This code is a plagiarism checker implemented in Python, designed to identify potential instances of plagiarism within a collection of text documents. The code utilizes various libraries, including os, numpy, and sklearn, to handle file operations, perform text vectorization using TF-IDF, and calculate cosine similarity between document vectors.
Pre Req: Install SciKit machine-learning library
The code begins by obtaining a list of text files in the current directory with the ".txt" extension. It then reads the contents of these files and stores them in a list called sample_contents. The vectorize lambda function is defined to convert the text contents into TF-IDF vectors using TfidfVectorizer.

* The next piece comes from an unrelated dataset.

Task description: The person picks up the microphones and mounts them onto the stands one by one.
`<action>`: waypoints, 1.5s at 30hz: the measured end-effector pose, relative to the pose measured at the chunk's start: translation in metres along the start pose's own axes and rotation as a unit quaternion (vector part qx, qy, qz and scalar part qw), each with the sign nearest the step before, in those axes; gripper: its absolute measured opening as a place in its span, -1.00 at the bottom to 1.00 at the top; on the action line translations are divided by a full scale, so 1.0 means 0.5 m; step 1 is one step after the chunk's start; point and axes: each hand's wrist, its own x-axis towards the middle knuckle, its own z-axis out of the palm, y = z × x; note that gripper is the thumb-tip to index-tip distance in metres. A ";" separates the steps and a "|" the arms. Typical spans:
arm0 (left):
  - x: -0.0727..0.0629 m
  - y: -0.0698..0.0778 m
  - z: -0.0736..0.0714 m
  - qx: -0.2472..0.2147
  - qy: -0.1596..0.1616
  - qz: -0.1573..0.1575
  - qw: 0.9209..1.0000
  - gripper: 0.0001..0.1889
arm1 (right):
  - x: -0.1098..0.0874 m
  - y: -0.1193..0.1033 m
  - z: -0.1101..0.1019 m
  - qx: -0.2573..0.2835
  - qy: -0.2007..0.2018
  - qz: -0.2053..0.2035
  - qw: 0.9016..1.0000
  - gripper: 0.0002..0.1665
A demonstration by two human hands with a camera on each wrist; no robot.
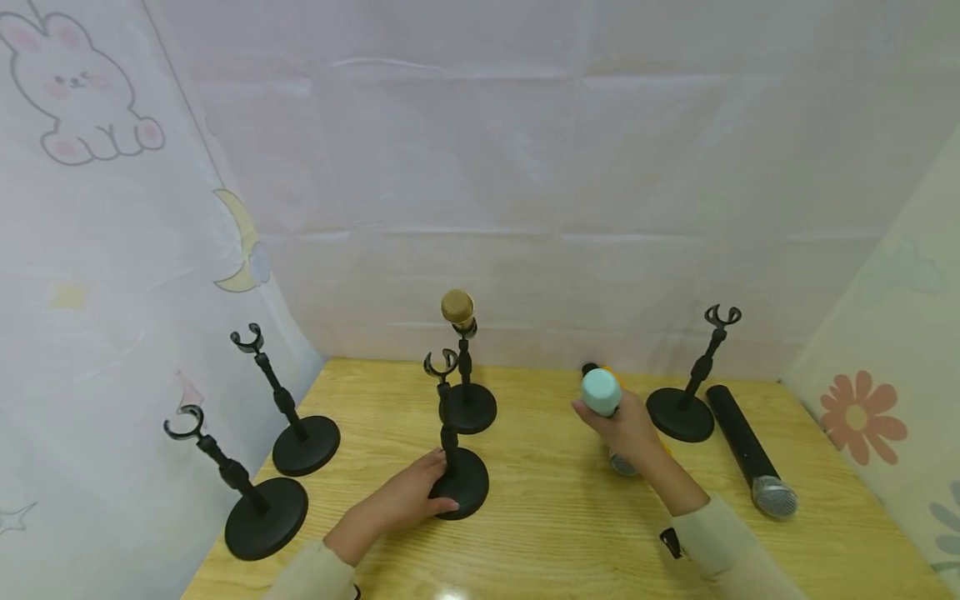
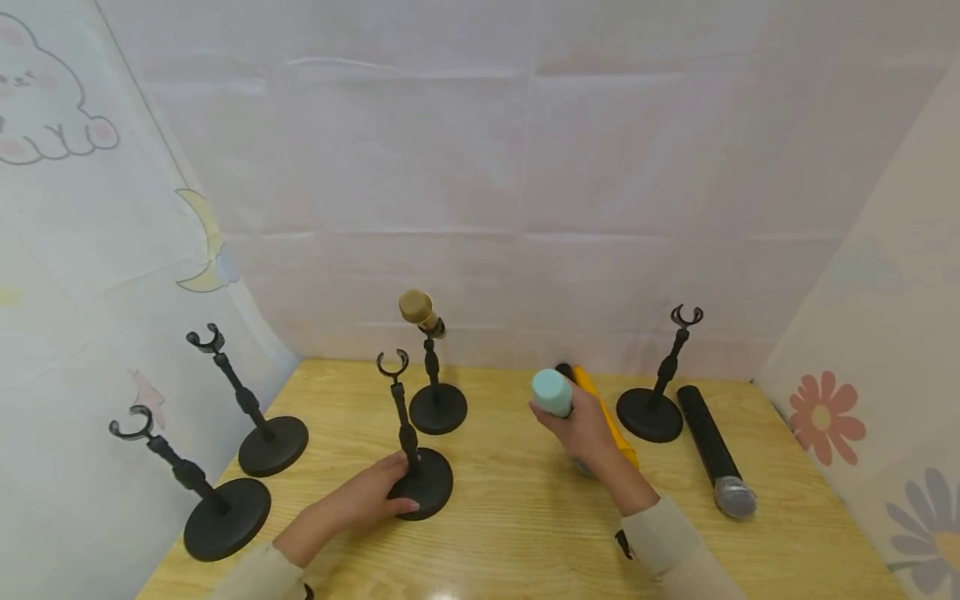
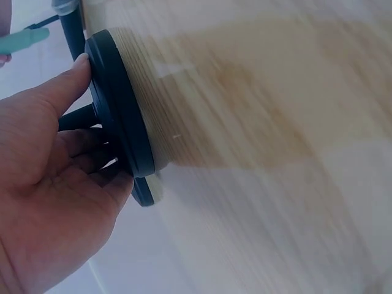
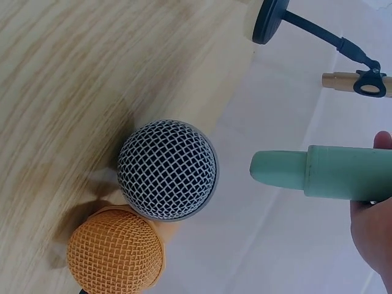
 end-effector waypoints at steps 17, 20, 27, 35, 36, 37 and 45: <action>0.029 0.056 0.029 0.036 -0.031 0.054 0.997 -0.20 | -0.014 -0.025 -0.005 0.032 0.019 -0.043 0.998 -0.81; 0.034 0.067 0.029 0.042 -0.038 0.063 0.996 -0.20 | -0.013 -0.030 -0.008 0.043 0.022 -0.059 0.997 -0.86; 0.043 0.091 0.037 0.058 -0.047 0.084 0.994 -0.15 | -0.011 -0.037 -0.010 0.057 0.028 -0.085 0.994 -0.85; 0.057 0.104 0.058 0.067 -0.047 0.105 0.991 -0.16 | -0.006 -0.052 -0.012 0.091 0.031 -0.104 0.990 -0.80; 0.058 0.106 0.059 0.066 -0.047 0.109 0.991 -0.17 | -0.005 -0.056 -0.013 0.095 0.033 -0.109 0.989 -0.79; 0.060 0.108 0.060 0.065 -0.048 0.113 0.990 -0.17 | -0.005 -0.062 -0.013 0.096 0.035 -0.112 0.988 -0.77; 0.070 0.124 0.070 0.069 -0.059 0.137 0.986 -0.18 | -0.008 -0.137 -0.029 0.111 0.044 -0.133 0.984 -0.77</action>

The similarity lambda function calculates the cosine similarity between two document vectors using the cosine_similarity function from sklearn.metrics.pairwise. The document vectors, along with their corresponding filenames, are paired and stored as tuples in a list called s_vectors.
The check_plagiarism function performs the plagiarism checking algorithm. It iterates over each document vector and its associated filename in s_vectors. Within each iteration, it compares the document vector with all other document vectors, calculating the similarity score and storing the results in a set called results. The results contain tuples representing pairs of potentially plagiarized documents and their corresponding similarity scores.
Finally, the code iterates over the results set and prints the pairs of potentially plagiarized documents and their similarity scores to the console.
This code showcases the use of text processing techniques and similarity calculations to implement a plagiarism checker. It can be a useful tool for detecting plagiarism in educational or content creation contexts.